At this point, a person is at peace in the hands of God, unable to be hurt even by injuries others inflict. Prabhavananda parallels the ends of Jesus’ teaching — “But strive first for the kingdom of God and his righteousness, and all these things will be given to you as well” (6.33) with words from the Bhagavad Gita: “If a man worship me, and meditate upon me with an undistracted mind, devoting every moment to me, I shall supply all his needs, and protect his possessions from loss.” In the end — shifting to a vocabulary most Christians probably who not accept — he adss that once a person “has become spiritually illumined, he recognizes that body and mind are separate from the Atman [Self]; and his purified heart experiences the infinite happiness which exists beyond the grasp of the senses.”

Thus Swami’s teaching on this Sunday’s Gospel, in very short form. Since there will be just one more installment in this series, before Lent begins, it is not too early to reflect on the whole of his interpretation. Prabhavananda’s reading may be Hindu, but it is not shockingly other or strange. As your comments have shown, and other In All Things blogs indicated too, not every Christian would read the Sermon as does the Swami: his focus may be too ascetic, even monastic, too much for the few who have advanced far along the path, too much a combination of a very high ideal, though with plenty of room for the rest of us to do the best we can, even when it is less than Jesus’ ideal. His commentary is full of references to the Buddha, to Rama and Krishna, and to his own tradition’s Master, Ramakrishna. While he does believe that all the great teachers have to have basically the same message, he is not writing to establish a pluralist theology. He knows many religions, and knows that his readers know them too; he wants to draw on that diversity not to relativize Jesus, but to help his readers to focus on the message of Jesus, taking it seriously as likely to transform our lives.

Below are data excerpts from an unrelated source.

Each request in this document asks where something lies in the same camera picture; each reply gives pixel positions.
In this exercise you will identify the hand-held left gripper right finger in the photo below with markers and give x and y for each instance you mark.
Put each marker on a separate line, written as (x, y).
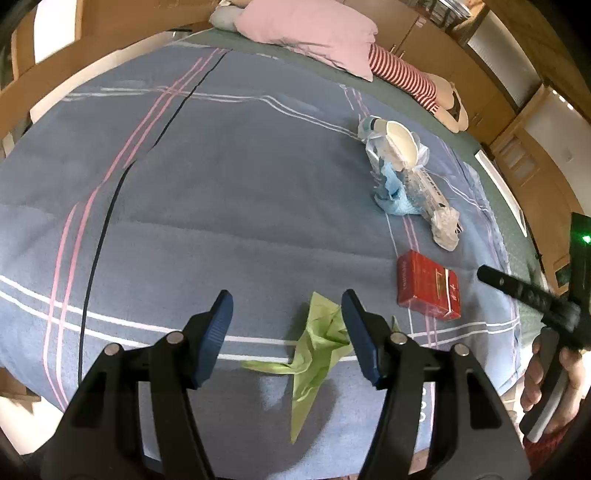
(362, 337)

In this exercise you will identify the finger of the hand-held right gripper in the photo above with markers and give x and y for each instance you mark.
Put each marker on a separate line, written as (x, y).
(521, 290)

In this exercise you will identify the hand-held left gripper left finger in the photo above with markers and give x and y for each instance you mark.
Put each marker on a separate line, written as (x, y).
(214, 332)

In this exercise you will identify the green wrapper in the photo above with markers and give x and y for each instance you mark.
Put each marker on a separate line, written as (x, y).
(314, 355)

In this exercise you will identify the red cigarette box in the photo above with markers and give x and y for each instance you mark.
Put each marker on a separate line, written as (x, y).
(427, 286)

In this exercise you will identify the long clear plastic packaging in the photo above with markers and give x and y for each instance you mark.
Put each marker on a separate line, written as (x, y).
(427, 194)

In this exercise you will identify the blue disposable glove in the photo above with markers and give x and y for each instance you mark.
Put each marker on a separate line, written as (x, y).
(395, 198)

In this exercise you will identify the white paper cup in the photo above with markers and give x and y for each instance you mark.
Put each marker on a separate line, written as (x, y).
(401, 141)

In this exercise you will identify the clear plastic bag with trash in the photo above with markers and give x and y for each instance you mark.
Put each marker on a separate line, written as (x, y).
(369, 127)

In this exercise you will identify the person's right forearm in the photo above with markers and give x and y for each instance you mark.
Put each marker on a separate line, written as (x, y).
(549, 454)

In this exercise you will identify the person's right hand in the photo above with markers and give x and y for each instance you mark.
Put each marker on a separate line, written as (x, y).
(572, 392)

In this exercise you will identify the green patterned bed mat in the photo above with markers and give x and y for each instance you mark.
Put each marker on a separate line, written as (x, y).
(505, 244)

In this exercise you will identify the white flat board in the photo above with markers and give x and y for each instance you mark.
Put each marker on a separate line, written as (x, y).
(503, 194)

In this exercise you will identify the blue plaid blanket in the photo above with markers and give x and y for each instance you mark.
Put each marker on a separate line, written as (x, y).
(231, 207)

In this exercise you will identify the striped plush doll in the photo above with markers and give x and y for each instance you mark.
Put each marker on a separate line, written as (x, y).
(406, 78)

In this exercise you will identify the frosted glass cabinet panel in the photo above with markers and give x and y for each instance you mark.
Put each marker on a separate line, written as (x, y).
(498, 46)

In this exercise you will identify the stack of papers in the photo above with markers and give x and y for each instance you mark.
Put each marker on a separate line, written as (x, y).
(443, 5)

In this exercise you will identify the pink pillow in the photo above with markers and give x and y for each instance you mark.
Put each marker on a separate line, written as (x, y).
(314, 32)

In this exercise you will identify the grey plush cushion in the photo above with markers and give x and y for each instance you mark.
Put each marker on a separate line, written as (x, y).
(226, 16)

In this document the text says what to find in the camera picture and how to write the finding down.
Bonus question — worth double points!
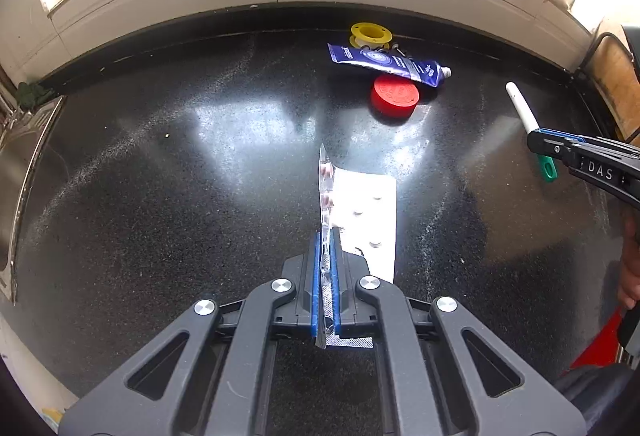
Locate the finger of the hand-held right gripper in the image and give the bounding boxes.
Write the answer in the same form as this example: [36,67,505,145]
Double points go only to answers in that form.
[539,128,640,157]
[526,132,640,211]

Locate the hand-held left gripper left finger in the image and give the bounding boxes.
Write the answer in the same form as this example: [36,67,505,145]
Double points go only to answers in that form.
[59,232,323,436]

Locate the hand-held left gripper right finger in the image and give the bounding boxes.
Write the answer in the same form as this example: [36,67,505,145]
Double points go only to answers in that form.
[330,228,587,436]

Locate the blister pack with white pills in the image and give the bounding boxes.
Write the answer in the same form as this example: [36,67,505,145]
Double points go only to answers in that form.
[332,168,397,284]

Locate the person's right hand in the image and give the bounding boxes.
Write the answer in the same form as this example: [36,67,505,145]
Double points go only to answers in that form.
[616,211,640,311]

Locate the person's grey trousers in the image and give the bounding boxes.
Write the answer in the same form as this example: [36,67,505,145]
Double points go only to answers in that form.
[552,361,640,436]

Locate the wooden board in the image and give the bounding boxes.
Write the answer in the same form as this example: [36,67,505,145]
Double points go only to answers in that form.
[587,16,640,141]

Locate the red round lid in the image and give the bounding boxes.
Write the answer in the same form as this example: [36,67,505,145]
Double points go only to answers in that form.
[370,74,421,117]

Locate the blue tube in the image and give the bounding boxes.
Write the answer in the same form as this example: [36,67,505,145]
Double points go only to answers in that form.
[327,42,453,88]

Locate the yellow tape roll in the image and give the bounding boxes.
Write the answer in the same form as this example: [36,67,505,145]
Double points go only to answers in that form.
[349,22,393,51]

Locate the stainless steel sink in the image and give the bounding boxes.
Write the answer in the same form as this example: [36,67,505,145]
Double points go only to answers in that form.
[0,96,66,307]

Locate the green cloth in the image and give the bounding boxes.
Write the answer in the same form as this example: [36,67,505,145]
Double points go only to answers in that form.
[15,82,56,109]

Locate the black metal chair frame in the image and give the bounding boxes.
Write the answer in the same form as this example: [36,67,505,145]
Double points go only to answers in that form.
[570,32,640,81]

So while you probably won’t have been hearing Prabhavananda’s version of the Sermon on Sundays, listening to him seems to be a wise — and Christian — thing to do.

One final installment, next week!

Comments

ROBERT ADJEMIAN | 2/25/2011 - 6:51pm
As an ex-Catholic, I find myself greatly impressed by the depth of thought in Fr. Clooney's articles on the Sermon on the Mount AccordingSermon on to Vedanta.

Sometimes it takes someone from outside the tradition, in this case Sw. Prabhavananda,  to provide a different viewpoint so we can understand a teaching that is at the heart of Christianity.

Should you be interested, you can find the book on sale at Amazon or direct from the publisher at http://www.vedanta.com/store/sermon_on_the_mount_vedanta.htm.

On a slightly different note, the photo of Christ on the cover of the book was voted by one Catholic group as the Christ photo of the 20th-century.
Beth Cioffoletti | 2/24/2011 - 5:40pm
"The wandering renunciants of Hindu tradition, having no possessions at all, who “prove that Christ’s teaching of perfect renunciation can be followed without any compromise.”"

I'm wondering how much communal support plays into the desire and ability to give up the security of wealth, the instinct to possess and accumulate. 

The nomadic Bedoiun cultures of the desert also live simply with few possessions.

Letting go of "I" and "mine" is a sign of advanced spirituality, ascetic discipline, and deep desire for God. ... but there are some cultures on earth that seem to be more conducive to this kind of living like the "grasses of the field".  Interestingly, they are not usually Christian.
Chris Sullivan | 2/24/2011 - 2:44pm
What I have found helpful in Swami Prabhavananda's approach is the gentle encouragement to the fullness of the Sermon on the Mount combined with the realistic assesmnet that most of us are not quite there yet.  Thanks Fr Clooney for bringing us that.